* What is expected *
Say how many lines of the listing below hold the string "Could", and say nothing else.

◆ ◆ ◆ ◆ ◆ ◆ ◆

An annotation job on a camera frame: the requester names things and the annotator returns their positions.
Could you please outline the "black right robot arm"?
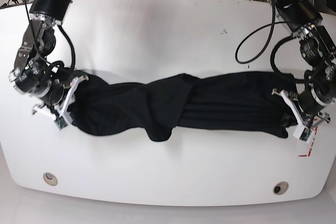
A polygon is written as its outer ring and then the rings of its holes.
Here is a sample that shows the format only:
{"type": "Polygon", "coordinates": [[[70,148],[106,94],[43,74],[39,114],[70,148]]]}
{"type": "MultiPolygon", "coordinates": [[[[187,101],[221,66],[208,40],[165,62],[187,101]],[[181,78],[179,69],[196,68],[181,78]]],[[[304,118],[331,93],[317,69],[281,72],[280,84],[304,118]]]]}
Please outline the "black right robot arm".
{"type": "Polygon", "coordinates": [[[28,27],[18,49],[14,69],[9,74],[12,86],[22,94],[38,98],[41,103],[32,113],[41,113],[63,129],[72,124],[68,107],[75,101],[79,83],[88,80],[86,74],[75,74],[76,54],[62,25],[72,0],[34,0],[26,11],[28,27]],[[56,45],[54,28],[58,27],[70,46],[71,63],[48,62],[47,56],[56,45]]]}

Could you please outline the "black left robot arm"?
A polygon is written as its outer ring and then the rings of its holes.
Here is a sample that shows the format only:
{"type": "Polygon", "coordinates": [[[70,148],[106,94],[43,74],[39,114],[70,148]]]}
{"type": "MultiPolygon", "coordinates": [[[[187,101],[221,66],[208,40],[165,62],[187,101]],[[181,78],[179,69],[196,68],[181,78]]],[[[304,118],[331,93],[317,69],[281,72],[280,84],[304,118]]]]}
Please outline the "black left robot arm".
{"type": "Polygon", "coordinates": [[[285,130],[292,120],[298,126],[303,126],[305,132],[313,127],[313,119],[330,121],[330,117],[322,110],[335,101],[335,44],[327,30],[321,25],[322,17],[309,0],[268,0],[272,7],[270,32],[262,52],[268,47],[276,24],[288,26],[291,34],[280,40],[270,55],[270,65],[273,73],[289,84],[304,84],[304,91],[294,95],[285,91],[289,100],[288,107],[292,110],[283,116],[282,121],[267,121],[266,112],[261,111],[251,115],[246,122],[234,122],[232,130],[262,131],[276,135],[278,130],[285,130]],[[300,53],[303,59],[312,67],[304,73],[303,79],[294,78],[281,72],[275,64],[278,49],[285,43],[300,39],[300,53]]]}

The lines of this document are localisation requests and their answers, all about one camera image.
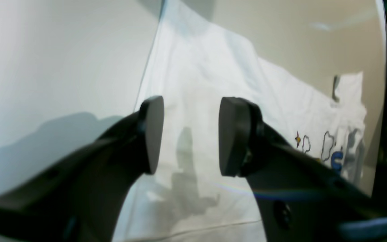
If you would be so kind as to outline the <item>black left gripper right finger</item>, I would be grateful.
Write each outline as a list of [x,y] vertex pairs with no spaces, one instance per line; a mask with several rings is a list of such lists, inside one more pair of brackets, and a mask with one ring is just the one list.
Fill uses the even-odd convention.
[[245,178],[268,242],[387,242],[387,210],[293,148],[253,102],[223,97],[222,176]]

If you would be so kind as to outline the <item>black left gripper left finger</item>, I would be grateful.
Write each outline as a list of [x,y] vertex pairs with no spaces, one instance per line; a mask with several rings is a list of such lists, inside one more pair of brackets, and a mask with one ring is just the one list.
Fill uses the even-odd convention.
[[97,140],[0,195],[0,235],[28,242],[110,242],[130,188],[156,172],[164,100],[155,95]]

◆ ◆ ◆ ◆ ◆ ◆ ◆

* Written answer *
2